The number of confirmed cases of COVID-19, the disease caused by the novel coronavirus, across the world has surpassed 1 million, according to data compiled by Johns Hopkins University.
More than 51,000 people have died from the disease and at least 208,000 have recovered from it.
The United States surpassed China, where the first known infection was documented in December, as the country with the most confirmed cases of the virus on March 26. There are more than 236,000 confirmed cases in the U.S., with over 48,000 in New York City alone. At least 5,600 people nationwide have died from COVID-19.
As the virus continues to spread across the U.S., China has reported few new infections locally in recent weeks after imposing extreme social distancing measures for two months. The country said last week that it plans to ease its restrictions in Wuhan, the initial epicenter of the pandemic, on April 8.

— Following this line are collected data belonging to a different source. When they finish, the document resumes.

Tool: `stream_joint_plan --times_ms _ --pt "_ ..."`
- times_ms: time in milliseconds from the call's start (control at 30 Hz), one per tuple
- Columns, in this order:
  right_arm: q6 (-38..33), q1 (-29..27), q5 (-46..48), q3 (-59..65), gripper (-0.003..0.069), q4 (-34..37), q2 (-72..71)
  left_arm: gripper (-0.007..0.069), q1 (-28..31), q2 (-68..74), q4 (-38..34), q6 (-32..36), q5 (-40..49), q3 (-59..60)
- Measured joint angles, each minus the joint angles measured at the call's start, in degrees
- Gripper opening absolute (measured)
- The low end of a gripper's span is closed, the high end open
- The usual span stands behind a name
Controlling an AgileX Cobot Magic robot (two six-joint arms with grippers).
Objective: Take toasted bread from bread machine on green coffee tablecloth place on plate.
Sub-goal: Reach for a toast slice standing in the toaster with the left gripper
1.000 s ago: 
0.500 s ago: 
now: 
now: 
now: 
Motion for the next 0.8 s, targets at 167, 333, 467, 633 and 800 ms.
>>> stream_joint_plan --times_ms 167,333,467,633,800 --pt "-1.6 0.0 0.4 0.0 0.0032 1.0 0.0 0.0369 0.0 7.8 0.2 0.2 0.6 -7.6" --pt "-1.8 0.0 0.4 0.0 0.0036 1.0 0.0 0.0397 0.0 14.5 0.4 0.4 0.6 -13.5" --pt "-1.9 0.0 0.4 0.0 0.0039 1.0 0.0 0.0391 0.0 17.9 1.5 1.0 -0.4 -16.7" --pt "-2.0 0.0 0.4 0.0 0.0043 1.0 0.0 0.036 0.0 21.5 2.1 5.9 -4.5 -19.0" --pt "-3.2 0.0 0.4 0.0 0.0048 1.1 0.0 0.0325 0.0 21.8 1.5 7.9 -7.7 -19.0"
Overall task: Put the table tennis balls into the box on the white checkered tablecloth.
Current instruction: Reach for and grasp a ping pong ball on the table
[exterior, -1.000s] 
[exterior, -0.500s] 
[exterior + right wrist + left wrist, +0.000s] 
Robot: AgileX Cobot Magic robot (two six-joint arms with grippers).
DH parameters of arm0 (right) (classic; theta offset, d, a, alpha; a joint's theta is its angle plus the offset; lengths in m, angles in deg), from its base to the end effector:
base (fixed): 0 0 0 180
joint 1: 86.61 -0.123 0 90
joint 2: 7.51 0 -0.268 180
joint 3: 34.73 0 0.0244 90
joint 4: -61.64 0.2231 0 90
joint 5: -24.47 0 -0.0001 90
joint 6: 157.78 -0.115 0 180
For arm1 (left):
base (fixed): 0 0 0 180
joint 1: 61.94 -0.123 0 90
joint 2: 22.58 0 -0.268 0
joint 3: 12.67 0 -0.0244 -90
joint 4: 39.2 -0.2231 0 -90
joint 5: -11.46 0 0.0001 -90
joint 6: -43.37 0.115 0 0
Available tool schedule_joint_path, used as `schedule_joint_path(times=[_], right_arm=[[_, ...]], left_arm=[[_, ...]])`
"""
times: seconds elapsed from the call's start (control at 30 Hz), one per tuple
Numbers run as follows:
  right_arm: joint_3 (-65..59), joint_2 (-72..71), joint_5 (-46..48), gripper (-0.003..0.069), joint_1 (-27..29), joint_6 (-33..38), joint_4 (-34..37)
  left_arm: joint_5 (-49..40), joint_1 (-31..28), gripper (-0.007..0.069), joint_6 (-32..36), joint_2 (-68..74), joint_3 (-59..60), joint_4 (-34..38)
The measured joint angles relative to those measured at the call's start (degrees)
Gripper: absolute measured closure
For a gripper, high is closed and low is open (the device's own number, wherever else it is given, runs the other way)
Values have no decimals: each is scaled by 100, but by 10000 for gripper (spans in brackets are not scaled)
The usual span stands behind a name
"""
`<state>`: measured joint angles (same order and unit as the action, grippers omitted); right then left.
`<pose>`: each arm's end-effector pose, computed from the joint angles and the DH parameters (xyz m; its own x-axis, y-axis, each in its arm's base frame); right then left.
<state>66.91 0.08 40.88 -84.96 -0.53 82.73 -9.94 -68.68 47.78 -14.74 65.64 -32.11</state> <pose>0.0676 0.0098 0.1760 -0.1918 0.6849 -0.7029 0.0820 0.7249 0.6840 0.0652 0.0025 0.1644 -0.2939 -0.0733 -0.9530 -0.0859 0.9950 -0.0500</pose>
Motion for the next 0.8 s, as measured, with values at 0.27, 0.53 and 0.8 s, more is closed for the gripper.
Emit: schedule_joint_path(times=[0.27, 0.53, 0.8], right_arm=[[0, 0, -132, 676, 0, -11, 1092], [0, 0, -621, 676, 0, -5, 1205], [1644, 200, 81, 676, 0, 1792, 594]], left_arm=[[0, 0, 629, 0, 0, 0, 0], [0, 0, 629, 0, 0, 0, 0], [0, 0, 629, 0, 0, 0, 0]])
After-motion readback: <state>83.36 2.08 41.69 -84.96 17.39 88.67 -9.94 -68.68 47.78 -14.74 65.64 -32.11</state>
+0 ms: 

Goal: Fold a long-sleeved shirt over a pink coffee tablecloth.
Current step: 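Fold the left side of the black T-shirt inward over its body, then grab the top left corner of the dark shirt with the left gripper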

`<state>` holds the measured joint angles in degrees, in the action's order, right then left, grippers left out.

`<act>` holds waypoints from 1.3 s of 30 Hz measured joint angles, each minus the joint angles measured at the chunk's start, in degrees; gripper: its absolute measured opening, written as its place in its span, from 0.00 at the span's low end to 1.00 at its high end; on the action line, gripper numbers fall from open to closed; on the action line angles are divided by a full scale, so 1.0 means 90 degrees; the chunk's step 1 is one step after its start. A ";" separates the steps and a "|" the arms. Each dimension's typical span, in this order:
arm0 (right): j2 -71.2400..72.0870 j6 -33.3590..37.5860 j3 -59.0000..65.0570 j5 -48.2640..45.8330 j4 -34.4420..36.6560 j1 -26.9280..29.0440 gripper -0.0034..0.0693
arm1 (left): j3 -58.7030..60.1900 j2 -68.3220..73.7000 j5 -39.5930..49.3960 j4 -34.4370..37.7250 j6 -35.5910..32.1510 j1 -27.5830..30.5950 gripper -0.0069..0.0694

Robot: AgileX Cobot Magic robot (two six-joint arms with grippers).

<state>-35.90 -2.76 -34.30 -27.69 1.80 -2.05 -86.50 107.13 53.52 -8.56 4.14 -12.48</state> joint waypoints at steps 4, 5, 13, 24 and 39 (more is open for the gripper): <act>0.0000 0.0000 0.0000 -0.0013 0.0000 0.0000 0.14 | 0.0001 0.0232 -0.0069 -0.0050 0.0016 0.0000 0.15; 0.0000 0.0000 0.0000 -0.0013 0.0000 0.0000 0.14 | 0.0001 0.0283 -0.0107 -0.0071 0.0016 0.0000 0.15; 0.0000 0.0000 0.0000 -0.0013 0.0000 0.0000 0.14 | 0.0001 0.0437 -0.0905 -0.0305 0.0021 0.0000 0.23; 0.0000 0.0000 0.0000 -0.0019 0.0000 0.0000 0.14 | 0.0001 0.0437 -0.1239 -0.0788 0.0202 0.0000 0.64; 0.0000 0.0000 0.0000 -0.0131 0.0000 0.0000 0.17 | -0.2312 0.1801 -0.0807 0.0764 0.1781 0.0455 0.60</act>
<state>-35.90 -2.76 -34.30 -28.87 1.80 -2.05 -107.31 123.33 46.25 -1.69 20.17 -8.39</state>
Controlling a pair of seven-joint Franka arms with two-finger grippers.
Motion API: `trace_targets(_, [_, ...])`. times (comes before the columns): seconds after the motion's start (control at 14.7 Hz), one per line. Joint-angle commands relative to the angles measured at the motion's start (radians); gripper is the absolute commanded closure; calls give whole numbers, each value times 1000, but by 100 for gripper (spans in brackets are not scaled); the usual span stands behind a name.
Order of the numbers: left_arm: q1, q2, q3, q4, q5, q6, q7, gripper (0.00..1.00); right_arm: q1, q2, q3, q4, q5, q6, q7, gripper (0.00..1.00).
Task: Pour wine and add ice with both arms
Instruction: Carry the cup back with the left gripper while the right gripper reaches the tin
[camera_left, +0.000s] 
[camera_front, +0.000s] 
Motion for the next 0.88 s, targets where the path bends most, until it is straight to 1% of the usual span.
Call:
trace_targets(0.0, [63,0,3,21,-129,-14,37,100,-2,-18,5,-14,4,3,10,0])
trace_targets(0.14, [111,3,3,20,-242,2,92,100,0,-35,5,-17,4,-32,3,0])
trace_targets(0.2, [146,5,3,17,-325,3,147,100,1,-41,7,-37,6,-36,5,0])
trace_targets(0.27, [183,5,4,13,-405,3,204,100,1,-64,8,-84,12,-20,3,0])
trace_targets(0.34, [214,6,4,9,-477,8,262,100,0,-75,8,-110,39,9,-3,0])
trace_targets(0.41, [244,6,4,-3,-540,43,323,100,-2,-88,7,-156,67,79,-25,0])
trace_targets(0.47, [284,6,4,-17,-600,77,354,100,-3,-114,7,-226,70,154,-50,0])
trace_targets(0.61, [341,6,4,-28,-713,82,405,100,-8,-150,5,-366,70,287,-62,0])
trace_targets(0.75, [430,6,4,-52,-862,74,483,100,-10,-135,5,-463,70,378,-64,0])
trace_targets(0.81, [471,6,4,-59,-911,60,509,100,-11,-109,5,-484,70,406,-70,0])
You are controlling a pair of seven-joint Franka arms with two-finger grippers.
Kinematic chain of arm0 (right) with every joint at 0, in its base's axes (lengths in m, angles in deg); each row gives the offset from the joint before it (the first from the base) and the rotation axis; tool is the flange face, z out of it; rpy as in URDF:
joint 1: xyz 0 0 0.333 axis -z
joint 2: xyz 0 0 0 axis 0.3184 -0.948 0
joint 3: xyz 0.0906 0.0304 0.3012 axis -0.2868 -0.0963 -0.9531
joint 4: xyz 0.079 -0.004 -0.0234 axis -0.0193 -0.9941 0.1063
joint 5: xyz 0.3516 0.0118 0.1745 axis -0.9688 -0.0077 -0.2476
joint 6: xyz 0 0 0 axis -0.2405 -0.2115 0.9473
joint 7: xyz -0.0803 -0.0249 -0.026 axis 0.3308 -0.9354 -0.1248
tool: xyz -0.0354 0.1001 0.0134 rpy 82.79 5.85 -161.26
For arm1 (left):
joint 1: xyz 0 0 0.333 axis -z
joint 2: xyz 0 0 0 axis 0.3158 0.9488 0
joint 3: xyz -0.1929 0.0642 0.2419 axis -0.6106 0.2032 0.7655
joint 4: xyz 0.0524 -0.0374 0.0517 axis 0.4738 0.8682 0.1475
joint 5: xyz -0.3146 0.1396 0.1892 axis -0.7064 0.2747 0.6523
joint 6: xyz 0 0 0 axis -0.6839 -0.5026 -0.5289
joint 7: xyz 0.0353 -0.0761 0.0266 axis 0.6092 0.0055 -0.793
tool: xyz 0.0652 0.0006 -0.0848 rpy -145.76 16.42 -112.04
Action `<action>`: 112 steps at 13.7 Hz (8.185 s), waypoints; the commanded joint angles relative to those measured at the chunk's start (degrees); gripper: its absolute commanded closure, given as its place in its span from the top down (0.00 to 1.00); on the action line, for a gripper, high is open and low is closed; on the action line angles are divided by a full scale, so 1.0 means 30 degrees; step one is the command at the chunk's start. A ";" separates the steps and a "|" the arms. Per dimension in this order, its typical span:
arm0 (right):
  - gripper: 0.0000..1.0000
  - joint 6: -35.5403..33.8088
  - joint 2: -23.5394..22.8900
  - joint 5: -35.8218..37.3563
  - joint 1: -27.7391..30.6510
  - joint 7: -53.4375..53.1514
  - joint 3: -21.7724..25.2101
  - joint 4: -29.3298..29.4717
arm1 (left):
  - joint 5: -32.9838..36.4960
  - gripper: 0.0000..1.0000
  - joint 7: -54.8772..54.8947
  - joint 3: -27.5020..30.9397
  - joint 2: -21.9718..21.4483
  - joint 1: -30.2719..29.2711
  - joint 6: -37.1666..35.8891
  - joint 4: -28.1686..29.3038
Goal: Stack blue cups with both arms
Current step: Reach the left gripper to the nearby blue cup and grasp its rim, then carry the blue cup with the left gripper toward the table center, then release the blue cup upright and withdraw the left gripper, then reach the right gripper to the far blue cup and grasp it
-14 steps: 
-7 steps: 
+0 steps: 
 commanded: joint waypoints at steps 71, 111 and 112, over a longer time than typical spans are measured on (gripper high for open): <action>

Several European countries, including Italy, Spain, France and Germany, have become some of the areas hardest hit by the virus. Italy has reported the highest number of COVID-19 deaths in the world at more than 13,900.
In the Middle East, Iran has by far the most confirmed cases of any country in the region with more than 50,000. Israel has reported at least 6,800 cases.
There are an estimated 7.8 billion people on Earth, which means at least .01% of the world’s population is now known to have the virus. Public health experts have warned, however, that the number could be higher, citing testing shortages in some areas and people who may be asymptomatic and unaware they are infected.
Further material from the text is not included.